Where is God when I hurt?
Where is Jesus? It’s Easter, so of course we will say; “He’s resurrected and sitting at the right hand of the Father.” And, that would be correct. But here’s a harder question, one that I heard recently, that has been echoed in various forms throughout my years of ministry but has become especially poignant since I have started ministering the love of Christ to the places of the heart that can be the most damaged, the places where the hurts of the worst kind of abuse is festering, the abuse that has now given rise to our Wildflowers (Survivors of sexual assault) ministry: “If my own parents looked the other way while I was being abused, how can I believe that the Father in heaven wasn’t just looking the other way also?”
So again I ask; without the expected easy ‘you’re good little christian so you better give the pat answer— the Sunday School response— ‘Where is Jesus? Where is Jesus when I hurt? Where is Jesus when I am afraid? Where was Jesus when I was being abused, teased, maligned and bullied? Where was Jesus when I was being cheated, when I was being wounded physically or emotionally, when my loved one died? —Where is Jesus, where was Jesus, where is God when I hurt? The short answer is everywhere, the hard answer is— and the one that has to be the basis for the rest of the answer—Jesus was on the cross.
Jesus was not looking away uncaring or ignorant of your suffering, he was not busy doing something more important for someone he loves more, Jesus was on the cross. We all know he died for our sins, but he also died for our sufferings—we always forget that part, we blame God, we get angry: ‘Where were you, why did you let this happen?’
We cling to the promise and the knowledge that Jesus bore our sins on the cross, we don’t get angry and ask: “Where were you when I was sinning?” Because really, we hope he wasn’t around, yet we earnestly and eagerly believe and receive the grace that removes that stain, but we don’t apply that same standard to our sufferings, the things that may come as a result of our sins or the sin of others.
We need to claim the grace for the removal of our pain just as we claim God’s grace for the undoing of our failures, grace that comes through the cross of Jesus.
Let’s read the words of the prophet Isaiah concerning the Messiah.
4 Surely He has borne our griefs
And carried our sorrows;
Yet we esteemed Him stricken,
Smitten by God, and afflicted.
5 But He was wounded for our transgressions,
He was bruised for our iniquities;
The chastisement for our peace was upon Him,
And by His stripes we are healed.
Isaiah 53 —Written 700 years before Jesus’ death
On the Cross
Where was Jesus when we were being hurt? Why doesn’t he care, why doesn’t he do something. He did, He was on the cross doing something about it. Jesus was on the cross witnessing our hurt, witnessing all the evil that has been, is, and will ever be, purveyed by, and against, mankind. He was not just witnessing it, he was being it. He who knew no sin became sin… we cannot even began to grasp what that means. Jesus wasn’t just paying the penalty for our sins, bearing the griefs and sorrows, pains and regrets that come as a result of all that sin, he was experiencing it.

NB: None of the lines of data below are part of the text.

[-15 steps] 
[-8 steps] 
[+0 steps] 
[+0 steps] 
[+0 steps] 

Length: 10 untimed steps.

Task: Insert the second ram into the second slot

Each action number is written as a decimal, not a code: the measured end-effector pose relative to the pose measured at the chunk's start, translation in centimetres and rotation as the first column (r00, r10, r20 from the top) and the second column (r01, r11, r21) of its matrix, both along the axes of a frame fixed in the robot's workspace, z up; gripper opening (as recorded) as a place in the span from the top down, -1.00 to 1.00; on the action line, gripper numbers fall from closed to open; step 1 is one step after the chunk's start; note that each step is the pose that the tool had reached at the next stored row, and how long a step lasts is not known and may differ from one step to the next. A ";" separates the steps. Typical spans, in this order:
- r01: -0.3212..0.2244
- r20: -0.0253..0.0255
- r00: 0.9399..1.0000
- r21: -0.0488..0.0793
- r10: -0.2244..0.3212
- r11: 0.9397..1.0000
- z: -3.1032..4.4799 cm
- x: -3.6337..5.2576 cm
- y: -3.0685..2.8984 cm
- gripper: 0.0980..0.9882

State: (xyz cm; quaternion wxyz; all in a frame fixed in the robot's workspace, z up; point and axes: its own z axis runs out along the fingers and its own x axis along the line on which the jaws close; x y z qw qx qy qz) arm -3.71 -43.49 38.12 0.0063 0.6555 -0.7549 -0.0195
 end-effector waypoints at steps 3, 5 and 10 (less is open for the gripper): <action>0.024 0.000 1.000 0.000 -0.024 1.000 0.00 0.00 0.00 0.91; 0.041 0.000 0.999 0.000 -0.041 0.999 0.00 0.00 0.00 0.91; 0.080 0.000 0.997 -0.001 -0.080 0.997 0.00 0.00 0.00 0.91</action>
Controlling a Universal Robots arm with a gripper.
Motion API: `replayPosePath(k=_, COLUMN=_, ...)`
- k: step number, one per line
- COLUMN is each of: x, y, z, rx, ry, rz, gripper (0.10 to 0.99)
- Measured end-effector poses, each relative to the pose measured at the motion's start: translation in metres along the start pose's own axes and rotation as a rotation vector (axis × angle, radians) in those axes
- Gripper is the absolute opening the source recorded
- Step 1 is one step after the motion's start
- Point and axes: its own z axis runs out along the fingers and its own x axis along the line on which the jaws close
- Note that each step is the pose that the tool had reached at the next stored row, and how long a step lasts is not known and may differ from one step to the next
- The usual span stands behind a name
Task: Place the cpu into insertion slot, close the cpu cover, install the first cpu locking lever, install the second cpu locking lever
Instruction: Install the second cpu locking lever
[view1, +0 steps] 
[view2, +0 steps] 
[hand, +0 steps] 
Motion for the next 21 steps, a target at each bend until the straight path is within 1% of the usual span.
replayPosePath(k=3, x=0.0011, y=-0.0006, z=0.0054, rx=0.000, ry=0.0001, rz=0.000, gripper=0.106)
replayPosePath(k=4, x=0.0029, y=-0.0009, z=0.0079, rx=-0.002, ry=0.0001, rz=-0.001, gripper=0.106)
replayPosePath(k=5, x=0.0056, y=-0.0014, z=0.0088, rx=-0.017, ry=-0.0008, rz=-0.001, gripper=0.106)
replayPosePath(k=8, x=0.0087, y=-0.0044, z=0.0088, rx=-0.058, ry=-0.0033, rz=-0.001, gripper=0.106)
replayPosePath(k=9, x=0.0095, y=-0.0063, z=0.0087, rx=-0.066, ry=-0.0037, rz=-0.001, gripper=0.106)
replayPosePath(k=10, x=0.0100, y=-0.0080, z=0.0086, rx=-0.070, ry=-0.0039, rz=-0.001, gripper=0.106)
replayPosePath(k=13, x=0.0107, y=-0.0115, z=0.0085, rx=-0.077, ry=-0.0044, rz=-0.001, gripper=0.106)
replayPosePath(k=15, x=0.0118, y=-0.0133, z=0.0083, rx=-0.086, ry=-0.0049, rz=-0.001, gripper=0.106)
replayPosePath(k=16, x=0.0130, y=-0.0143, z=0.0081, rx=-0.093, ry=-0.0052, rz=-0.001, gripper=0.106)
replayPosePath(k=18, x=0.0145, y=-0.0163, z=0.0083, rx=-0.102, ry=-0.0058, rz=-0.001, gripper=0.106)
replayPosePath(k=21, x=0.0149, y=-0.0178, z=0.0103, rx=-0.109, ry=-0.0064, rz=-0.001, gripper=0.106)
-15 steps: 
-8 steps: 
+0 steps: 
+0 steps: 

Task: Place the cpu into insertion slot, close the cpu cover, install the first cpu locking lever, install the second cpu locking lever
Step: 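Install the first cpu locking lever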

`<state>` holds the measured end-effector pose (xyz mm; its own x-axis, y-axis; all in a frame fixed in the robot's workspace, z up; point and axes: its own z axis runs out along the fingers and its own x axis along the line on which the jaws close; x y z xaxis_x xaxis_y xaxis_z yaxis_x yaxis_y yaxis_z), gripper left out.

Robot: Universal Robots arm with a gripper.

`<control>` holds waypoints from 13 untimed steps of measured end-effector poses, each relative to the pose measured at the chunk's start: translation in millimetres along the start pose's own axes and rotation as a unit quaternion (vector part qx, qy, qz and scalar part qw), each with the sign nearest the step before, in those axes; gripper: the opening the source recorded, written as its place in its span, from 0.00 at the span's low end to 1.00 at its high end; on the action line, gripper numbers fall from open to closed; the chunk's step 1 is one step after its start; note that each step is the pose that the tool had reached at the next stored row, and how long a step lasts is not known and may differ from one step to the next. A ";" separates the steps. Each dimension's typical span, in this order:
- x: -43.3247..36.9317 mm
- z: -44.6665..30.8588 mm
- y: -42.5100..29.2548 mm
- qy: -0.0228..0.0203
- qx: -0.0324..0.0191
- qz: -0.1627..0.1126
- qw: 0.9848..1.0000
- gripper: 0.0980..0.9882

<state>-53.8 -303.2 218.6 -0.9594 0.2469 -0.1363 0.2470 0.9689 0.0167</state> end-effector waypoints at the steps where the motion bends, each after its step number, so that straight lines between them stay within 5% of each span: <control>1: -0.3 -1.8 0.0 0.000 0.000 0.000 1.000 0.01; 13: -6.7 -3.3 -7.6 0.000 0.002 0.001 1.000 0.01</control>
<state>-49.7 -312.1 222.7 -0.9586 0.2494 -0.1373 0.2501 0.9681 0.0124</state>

He experienced it in his flesh as he was beaten and whipped beyond what most could have survived even before the crucifixion. And, he experienced it in his Spirit, as time stopped and he spent three hours in the hell of torment and rejection as all those evils were placed on him to bear, causing his Father to turn away from him. The only time his Father had ever looked away from his Son, and the last time the Father would ever turn away from any of his children.
…we implore you on Christ’s behalf, be reconciled to God. 21 For He made Him who knew no sin to be sin for us, that we might become the righteousness of God in Him. 2 Cor 5:20 NKJV
Jesus was steep
ed into eternity while still in the flesh dying on the cross and he experienced all the hurts, was accused of and bore all the sin, witnessed every evil and heard every cry. He bore it in real time just like he was there—because he was. That is why Isaiah could write about the event 700 years before the crucifixion just like he was witnessing it— because in eternity, it had already happened, was happening, and was yet to happen.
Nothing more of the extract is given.